Before you start looking
Before you start shopping around for a credit card, think about how you will use it and set some guidelines for yourself. Here are five key points to remember:
- A credit card doesn't increase the money you have available, so all of your credit card spending should fit within your regular household budget.
- Using a credit card to get cash (called a cash advance) or for other cash-like transactions, such as a wire transfer or money order, is generally not a good idea. It costs you interest from the date of the transaction. If possible, use your debit card instead.
- If you pay your credit card balance in full every month and you don't use the card for cash advances or cash-like transactions, you will never have to pay interest. If you don't pay in full, the interest charges you pay will increase the cost of everything you buy with the card.
- If your credit card balance grows from month to month, that's a sign that you are overspending and could be on the road to serious debt problems.

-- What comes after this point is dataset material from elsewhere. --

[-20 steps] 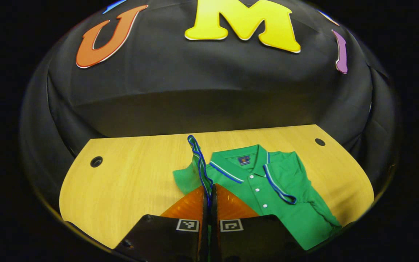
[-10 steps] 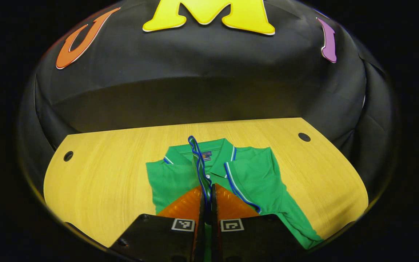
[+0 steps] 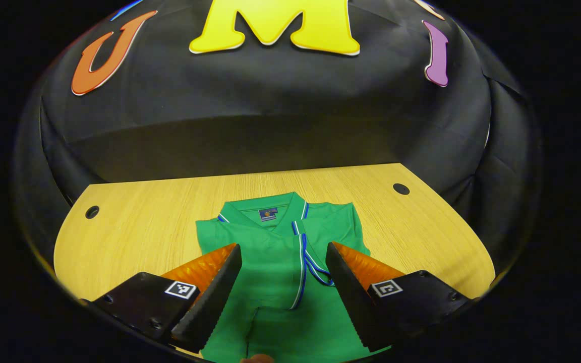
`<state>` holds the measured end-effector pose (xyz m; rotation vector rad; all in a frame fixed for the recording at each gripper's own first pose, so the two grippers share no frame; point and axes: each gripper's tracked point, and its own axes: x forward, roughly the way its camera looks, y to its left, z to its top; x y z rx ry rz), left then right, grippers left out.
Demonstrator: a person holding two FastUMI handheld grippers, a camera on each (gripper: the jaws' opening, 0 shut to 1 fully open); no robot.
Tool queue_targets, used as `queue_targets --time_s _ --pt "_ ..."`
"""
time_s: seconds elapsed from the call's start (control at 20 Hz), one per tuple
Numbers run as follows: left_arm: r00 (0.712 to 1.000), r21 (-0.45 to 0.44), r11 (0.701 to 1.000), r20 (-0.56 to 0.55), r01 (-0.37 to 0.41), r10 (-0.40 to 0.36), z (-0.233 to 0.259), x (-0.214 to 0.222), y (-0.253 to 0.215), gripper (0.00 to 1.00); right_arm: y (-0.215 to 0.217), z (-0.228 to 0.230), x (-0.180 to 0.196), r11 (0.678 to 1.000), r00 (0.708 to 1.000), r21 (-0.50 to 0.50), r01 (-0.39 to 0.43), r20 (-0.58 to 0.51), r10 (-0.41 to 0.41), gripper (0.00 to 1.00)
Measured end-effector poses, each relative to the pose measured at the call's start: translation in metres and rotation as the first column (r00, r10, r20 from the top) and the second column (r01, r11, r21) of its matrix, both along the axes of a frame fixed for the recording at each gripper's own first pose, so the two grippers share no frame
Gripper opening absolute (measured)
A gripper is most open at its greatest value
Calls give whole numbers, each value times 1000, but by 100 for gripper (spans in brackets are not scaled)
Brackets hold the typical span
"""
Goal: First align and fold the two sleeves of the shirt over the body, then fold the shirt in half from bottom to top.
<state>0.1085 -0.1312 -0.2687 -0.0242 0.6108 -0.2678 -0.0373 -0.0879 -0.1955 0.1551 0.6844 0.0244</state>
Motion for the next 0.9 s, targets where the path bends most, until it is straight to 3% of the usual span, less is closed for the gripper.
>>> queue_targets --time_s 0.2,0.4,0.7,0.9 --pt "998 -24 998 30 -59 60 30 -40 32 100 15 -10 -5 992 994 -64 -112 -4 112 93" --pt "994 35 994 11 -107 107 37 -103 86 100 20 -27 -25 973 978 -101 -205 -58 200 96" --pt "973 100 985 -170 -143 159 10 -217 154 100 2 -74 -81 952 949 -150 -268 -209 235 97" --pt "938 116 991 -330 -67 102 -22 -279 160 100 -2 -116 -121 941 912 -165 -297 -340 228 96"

Stop using your card until you get your debt under control.
- Applying for a new credit card because you have reached your credit limit on your other cards is not a good solution to managing your debt. Instead, look seriously at how you can reduce spending. As you adjust your budget, remember to include regular payments to pay off your credit card debt.
Most credit cards, whether they are standard, gold or platinum, have the same basic function: they offer a convenient way to pay for goods and services. The main differences are in three areas: interest rates, fees and rewards and benefits. Looking carefully at those details will help you find the right credit card for you.